RMSNorm + RHT + Amax (SM100)#

This is an experimental API and subject to change.

Overview#

RMSNorm + RHT + amax: A fused CUTE DSL kernel for NVIDIA Blackwell GPUs (SM100+) that applies RMS normalization, a block-diagonal Hadamard transform with fixed block size 16, and a per-CTA amax reduction.

This frontend integration exposes the kernel as a standard FE-OSS Python API with:

  • a class API (RmsNormRhtAmaxSm100)

  • a wrapper API (rmsnorm_rht_amax_wrapper_sm100)

  • grouped-gemm-style regression coverage for compile/execute, wrapper use, and cache reuse

Shapes#

  • Inputs

    • X: activation tensor, shape (M, N)

    • W: RMSNorm scale tensor, shape (N,)

  • Outputs

    • O: fused RMSNorm + RHT output tensor, shape (M, N)

    • Amax: per-CTA max-abs tensor, shape (M / rows_per_cta,)

rows_per_cta is the number of rows reduced into each amax element.

Equations#

For each row m:

\( \mathrm{RMS}(X_m) = \sqrt{\frac{1}{N}\sum_{n=0}^{N-1} X[m, n]^2 + \epsilon} \)

\( Y[m, n] = \frac{X[m, n]}{\mathrm{RMS}(X_m)} \cdot W[n] \)

Then apply the fixed Hadamard transform blockwise over 16-wide chunks:

\( O[m, b] = Y[m, b] \cdot H_{16} / \sqrt{16} \)

where H_16 is the 16 x 16 Hadamard matrix and b indexes each 16-element block in the hidden dimension.

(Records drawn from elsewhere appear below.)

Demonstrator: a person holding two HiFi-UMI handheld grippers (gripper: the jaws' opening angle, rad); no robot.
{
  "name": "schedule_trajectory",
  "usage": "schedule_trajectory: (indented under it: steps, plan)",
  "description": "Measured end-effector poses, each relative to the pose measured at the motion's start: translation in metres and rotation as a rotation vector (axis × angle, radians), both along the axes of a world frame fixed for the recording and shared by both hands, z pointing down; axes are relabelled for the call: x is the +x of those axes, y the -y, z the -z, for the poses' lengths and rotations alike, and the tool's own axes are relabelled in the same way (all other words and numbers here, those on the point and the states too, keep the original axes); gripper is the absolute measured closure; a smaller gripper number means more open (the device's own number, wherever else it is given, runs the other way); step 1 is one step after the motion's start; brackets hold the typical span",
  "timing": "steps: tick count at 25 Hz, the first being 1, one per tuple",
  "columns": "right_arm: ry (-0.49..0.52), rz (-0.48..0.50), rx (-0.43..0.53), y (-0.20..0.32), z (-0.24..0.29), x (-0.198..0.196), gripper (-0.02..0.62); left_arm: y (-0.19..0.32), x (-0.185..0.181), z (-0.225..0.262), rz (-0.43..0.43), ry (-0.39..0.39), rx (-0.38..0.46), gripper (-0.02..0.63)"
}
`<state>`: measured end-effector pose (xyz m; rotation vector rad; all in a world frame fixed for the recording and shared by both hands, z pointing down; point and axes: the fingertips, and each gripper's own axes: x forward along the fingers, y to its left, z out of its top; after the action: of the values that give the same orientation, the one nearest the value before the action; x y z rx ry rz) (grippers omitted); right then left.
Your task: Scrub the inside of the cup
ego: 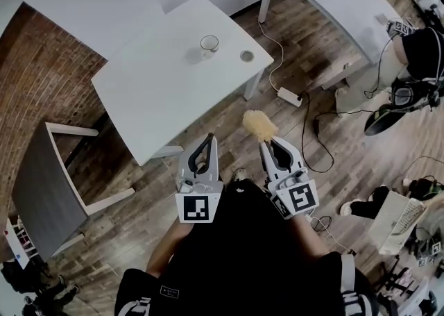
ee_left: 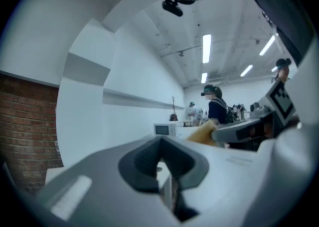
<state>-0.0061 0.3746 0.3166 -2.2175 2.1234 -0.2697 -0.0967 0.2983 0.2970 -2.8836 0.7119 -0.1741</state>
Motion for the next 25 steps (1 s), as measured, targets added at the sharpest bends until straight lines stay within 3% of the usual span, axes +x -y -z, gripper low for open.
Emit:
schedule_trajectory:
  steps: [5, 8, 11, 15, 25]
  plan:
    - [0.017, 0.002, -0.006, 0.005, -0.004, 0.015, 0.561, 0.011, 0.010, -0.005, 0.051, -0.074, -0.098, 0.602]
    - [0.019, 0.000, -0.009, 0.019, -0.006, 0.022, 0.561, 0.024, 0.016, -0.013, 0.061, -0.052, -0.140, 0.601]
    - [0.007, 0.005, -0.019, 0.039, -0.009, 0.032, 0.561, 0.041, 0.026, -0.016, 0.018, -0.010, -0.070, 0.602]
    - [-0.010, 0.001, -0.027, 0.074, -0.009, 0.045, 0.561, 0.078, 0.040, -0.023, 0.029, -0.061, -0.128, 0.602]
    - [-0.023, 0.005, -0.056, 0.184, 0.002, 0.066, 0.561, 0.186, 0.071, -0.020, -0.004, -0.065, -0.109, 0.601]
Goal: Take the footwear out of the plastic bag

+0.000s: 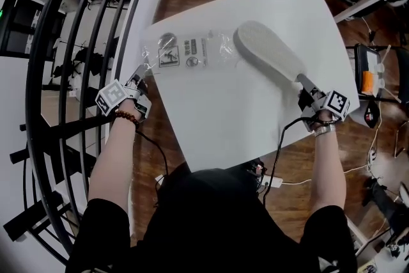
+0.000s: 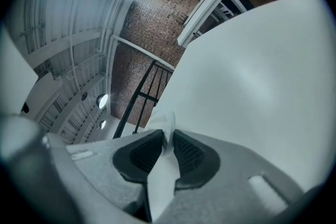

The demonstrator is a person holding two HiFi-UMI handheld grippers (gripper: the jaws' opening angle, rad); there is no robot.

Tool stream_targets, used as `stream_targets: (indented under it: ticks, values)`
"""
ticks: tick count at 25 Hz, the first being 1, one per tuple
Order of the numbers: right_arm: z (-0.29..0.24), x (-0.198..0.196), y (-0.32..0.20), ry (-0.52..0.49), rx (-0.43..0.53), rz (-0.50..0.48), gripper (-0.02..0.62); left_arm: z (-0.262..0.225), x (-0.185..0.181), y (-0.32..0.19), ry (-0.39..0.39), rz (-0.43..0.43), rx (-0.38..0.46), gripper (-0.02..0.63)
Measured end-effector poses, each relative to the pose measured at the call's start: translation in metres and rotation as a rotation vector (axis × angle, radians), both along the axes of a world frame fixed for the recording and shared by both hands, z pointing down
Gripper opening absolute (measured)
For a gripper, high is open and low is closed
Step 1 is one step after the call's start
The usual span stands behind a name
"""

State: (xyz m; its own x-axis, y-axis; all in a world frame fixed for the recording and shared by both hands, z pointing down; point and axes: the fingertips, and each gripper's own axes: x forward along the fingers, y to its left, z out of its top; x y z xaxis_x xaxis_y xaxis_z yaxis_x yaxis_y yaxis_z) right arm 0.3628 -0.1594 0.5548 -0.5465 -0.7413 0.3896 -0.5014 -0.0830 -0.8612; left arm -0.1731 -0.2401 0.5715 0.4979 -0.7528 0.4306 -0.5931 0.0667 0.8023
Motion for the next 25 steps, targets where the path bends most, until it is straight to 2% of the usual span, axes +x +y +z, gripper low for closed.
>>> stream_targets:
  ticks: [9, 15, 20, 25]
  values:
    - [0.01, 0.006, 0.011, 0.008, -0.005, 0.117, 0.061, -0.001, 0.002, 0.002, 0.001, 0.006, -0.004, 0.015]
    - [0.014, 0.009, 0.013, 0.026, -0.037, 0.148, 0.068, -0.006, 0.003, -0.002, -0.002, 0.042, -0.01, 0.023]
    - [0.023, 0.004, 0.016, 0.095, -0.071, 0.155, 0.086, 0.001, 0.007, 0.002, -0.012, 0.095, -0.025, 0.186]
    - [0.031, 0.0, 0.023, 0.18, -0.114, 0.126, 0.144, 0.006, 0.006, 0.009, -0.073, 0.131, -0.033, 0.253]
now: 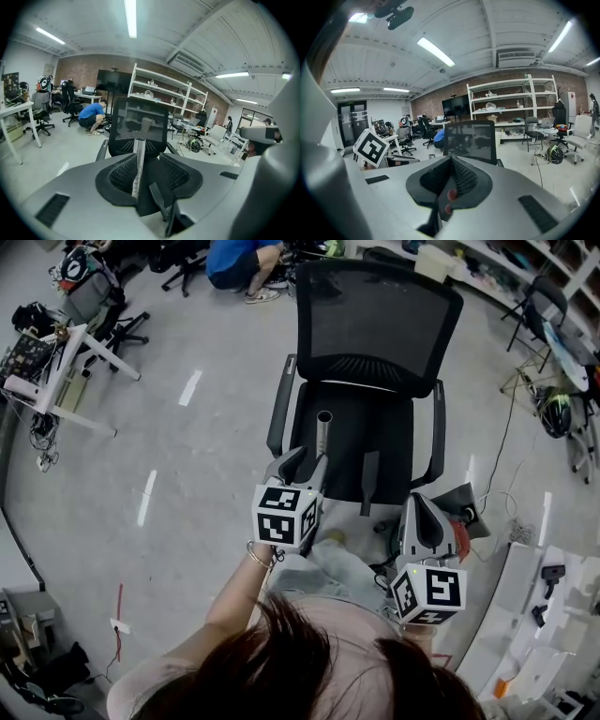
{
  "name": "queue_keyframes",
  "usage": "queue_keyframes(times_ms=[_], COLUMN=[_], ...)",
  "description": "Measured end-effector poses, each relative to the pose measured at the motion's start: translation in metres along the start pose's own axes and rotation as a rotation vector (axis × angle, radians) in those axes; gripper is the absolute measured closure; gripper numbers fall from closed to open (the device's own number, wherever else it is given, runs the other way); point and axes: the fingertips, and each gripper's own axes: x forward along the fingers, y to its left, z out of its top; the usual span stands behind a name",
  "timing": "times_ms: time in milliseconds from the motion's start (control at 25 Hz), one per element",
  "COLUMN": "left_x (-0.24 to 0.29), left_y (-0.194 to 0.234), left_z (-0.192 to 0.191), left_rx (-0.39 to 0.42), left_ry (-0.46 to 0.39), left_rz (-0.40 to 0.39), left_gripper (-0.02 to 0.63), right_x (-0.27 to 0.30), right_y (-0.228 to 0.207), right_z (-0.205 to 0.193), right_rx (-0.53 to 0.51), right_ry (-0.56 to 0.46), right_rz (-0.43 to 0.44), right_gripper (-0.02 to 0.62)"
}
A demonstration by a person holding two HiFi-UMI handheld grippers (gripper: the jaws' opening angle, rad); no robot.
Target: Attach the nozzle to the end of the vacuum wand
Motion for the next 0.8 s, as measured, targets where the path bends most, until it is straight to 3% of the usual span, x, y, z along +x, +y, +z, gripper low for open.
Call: queue_keyframes(times_ms=[800], left_x=[0.075], left_y=[0.02], left_z=[-0.026], left_rx=[0.021], left_ry=[0.071], left_rz=[0.058], left_gripper=[0.449], right_x=[0.007], right_y=[-0.031], right_z=[-0.02], right_rx=[0.013], right_ry=[0.062], right_rz=[-0.036], right_gripper=[0.571])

For each CTA covering rows_per_cta rows:

\( \mathrm{Amax}[c] = \max |O| \)

over every element produced by that CTA.

API Usage#

High-level wrapper#

from cudnn import rmsnorm_rht_amax_wrapper_sm100

result = rmsnorm_rht_amax_wrapper_sm100(
    x_tensor=x,
    w_tensor=w,
    eps=1e-5,
    num_threads=None,   # optional override
    rows_per_cta=None,  # optional override
    current_stream=None,
)

o_tensor, amax_tensor = result

When no overrides are supplied, the wrapper uses the upstream-tuned thread table when available and an upstream-style rows_per_cta heuristic.

Class API#

from cudnn import RmsNormRhtAmaxSm100

op = RmsNormRhtAmaxSm100(
    sample_x=x,
    sample_w=w,
    sample_o=o,
    sample_amax=amax,
    eps=1e-5,
    num_threads=128,
    rows_per_cta=2,
)
assert op.check_support()
op.compile()
op.execute(
    x_tensor=x,
    w_tensor=w,
    o_tensor=o,
    amax_tensor=amax,
    current_stream=None,
)

Parameters#

Input and output tensors#

  • x_tensor / sample_x

    • Shape: (M, N)

    • Layout: row-major contiguous

    • Dtype: torch.bfloat16

  • w_tensor / sample_w

    • Shape: (N,)

    • Layout: contiguous

    • Dtype: torch.bfloat16

  • o_tensor / sample_o

    • Shape: (M, N)

    • Layout: row-major contiguous

    • Dtype: torch.bfloat16

  • amax_tensor / sample_amax

    • Shape: (M / rows_per_cta,)

    • Dtype: torch.float32

Common parameters#

  • eps: float

    • RMSNorm epsilon. Default: 1e-5

  • num_threads: Optional[int]

    • Threads per CTA. If omitted, the API uses the upstream-tuned table when possible, otherwise a valid fallback search.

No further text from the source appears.